La gran ventaja de usar la sangre materna, es su inocuidad para la madre y el hijo. Para saber cuál de estas pruebas nos puede convenir, debemos conocer dos conceptos más: la tasa de detección o sensibilidad y los falsos positivos. Imaginemos que tenemos localizado un grupo de 8.000 embarazadas y 10 de ellas portan un feto con síndrome de Down (1/800 fetos, como hemos dicho más arriba).

Si estas mujeres se realizan lo habitual o triple screening, su sensibilidad es del 90% para un 5% de falsos positivos, entonces, en nuestro grupo de gestantes:

  • En cuanto a las 10 mujeres cuyos hijos tienen síndrome de Down, como la sensibilidad del test es del 90%, nueve mujeres (el 90% de 10) serán detectadas por el triple screening. Llegados aquí, tendremos que esperar al resultado de una prueba invasiva para confirmar el diagnóstico.
  • La décima madre del feto con trisomía 21 habrá tenido un resultado «normal» o de bajo riesgo, seguirá con sus controles habituales y puede que en alguna de las ecografías de seguimiento se detecte alguna anomalía que sea indicación de una amniocentesis. Sólo en la mitad de mujeres de este perfil tendremos un diagnóstico prenatal de enfermedad que necesariamente será tardío, a partir de los 5 meses de embarazo.
  • El 5% de estas mujeres, aproximadamente unas 400, tendrán un resultado del test de alto riesgo de síndrome de Down aunque sus fetos sean sanos. Son los falsos positivos o «palos de ciego» del test. Les recomendaremos un test prenatal más moderno o una prueba invasiva, según los entornos y los resultados de las ecografías previas. Tendremos, por tanto, a 400 mujeres ansiosas hasta tener el resultado final, que tarda unos 10 días para el test prenatal no invasivo y la biopsia corial, y entre 10 días y un mes para la amniocentesis.

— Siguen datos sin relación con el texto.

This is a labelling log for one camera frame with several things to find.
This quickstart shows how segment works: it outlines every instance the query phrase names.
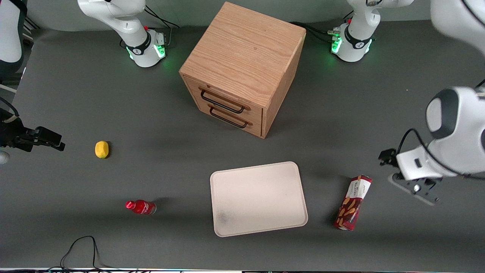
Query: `green light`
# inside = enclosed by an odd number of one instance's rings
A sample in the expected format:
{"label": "green light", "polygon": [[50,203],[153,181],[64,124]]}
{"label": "green light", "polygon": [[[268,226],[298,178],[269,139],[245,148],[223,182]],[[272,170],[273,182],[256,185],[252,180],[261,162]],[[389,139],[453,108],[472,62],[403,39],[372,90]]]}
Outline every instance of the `green light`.
{"label": "green light", "polygon": [[372,39],[369,41],[369,45],[367,46],[367,49],[365,50],[365,53],[369,52],[369,48],[371,47]]}
{"label": "green light", "polygon": [[341,44],[342,44],[342,38],[339,37],[336,41],[334,41],[334,43],[332,45],[332,52],[333,53],[339,52]]}
{"label": "green light", "polygon": [[131,52],[129,51],[128,47],[126,47],[126,50],[128,51],[129,58],[133,60],[133,56],[131,55]]}
{"label": "green light", "polygon": [[158,57],[160,57],[160,59],[165,57],[165,47],[164,46],[153,45],[153,48],[157,52]]}

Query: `drawer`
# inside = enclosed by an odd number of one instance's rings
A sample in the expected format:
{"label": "drawer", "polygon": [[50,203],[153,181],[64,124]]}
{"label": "drawer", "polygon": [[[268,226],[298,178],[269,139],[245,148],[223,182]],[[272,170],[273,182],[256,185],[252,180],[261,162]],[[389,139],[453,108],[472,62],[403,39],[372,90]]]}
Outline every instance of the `drawer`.
{"label": "drawer", "polygon": [[262,120],[262,108],[237,99],[228,98],[220,90],[213,86],[207,86],[199,81],[186,77],[187,85],[197,105],[210,103],[219,109],[243,120],[260,123]]}
{"label": "drawer", "polygon": [[234,115],[233,113],[227,112],[224,109],[217,107],[211,103],[199,104],[200,111],[219,119],[225,123],[228,123],[234,127],[244,130],[250,134],[261,137],[261,121],[249,121],[244,120],[241,117]]}

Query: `red bottle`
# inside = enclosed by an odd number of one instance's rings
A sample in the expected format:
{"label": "red bottle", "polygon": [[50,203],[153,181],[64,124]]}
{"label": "red bottle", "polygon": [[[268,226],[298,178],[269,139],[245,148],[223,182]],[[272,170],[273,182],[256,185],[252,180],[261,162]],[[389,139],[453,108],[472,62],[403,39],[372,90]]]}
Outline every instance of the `red bottle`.
{"label": "red bottle", "polygon": [[125,204],[127,209],[131,209],[136,214],[154,214],[157,210],[157,205],[153,202],[145,200],[128,201]]}

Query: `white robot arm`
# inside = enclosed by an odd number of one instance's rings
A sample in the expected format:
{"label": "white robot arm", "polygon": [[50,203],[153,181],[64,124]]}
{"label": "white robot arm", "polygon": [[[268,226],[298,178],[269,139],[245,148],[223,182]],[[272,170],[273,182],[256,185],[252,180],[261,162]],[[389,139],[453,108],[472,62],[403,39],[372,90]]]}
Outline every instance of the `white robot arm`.
{"label": "white robot arm", "polygon": [[381,22],[379,8],[409,6],[414,0],[347,0],[354,9],[350,23],[335,27],[331,52],[346,62],[357,62],[369,51],[372,35]]}
{"label": "white robot arm", "polygon": [[78,0],[82,12],[113,28],[126,43],[130,58],[140,67],[151,67],[166,56],[165,37],[146,30],[134,17],[145,9],[145,0]]}
{"label": "white robot arm", "polygon": [[[476,47],[485,56],[485,2],[483,0],[431,0],[433,25],[443,34]],[[439,198],[430,192],[443,177],[476,178],[485,171],[485,88],[451,87],[440,91],[426,108],[433,137],[429,145],[414,131],[421,145],[401,153],[389,149],[379,156],[381,165],[400,173],[389,180],[430,205]]]}
{"label": "white robot arm", "polygon": [[0,0],[0,80],[22,65],[26,4],[27,0]]}

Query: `gray wall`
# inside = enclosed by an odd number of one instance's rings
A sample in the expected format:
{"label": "gray wall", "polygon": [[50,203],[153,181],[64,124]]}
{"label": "gray wall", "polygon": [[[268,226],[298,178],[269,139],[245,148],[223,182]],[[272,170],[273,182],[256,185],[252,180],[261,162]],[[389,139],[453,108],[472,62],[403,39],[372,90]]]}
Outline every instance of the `gray wall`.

La revolución tecnológica actual ha superado los análisis previos y ya estudia directamente los genes, cadenas de ADN (ácido desoxirribonucleico) que provienen de los cromosomas de las células muertas del feto y que pasan a la circulación de la madre, es lo que se llaman tests prenatales no invasivos (TPNIs en adelante). Ello ha conseguido mejorar la detección, que ya supera el 99%, y los falsos positivos, que son inferiores al 1/1.000. Para entenderlo mejor, usemos el mismo grupo de 8.000 embarazadas de antes y apliquemos los nuevos valores, así:

  • Si la detección de la prueba es superior al 99%, de las 10 madres con feto enfermo, la prueba detectará a las 10. De nuevo, tendremos que esperar al resultado de la prueba invasiva confirmatoria. El 99% significa que cada muchos años habrá un nacido con síndrome de Down y test prenatal de riesgo bajo.
  • Menos de 8 mujeres portadoras de fetos sanos tendrán un test prenatal de riesgo alto y en estas tendremos que realizar también una prueba invasiva que, al final, demostrará que nuestro hijo está sano.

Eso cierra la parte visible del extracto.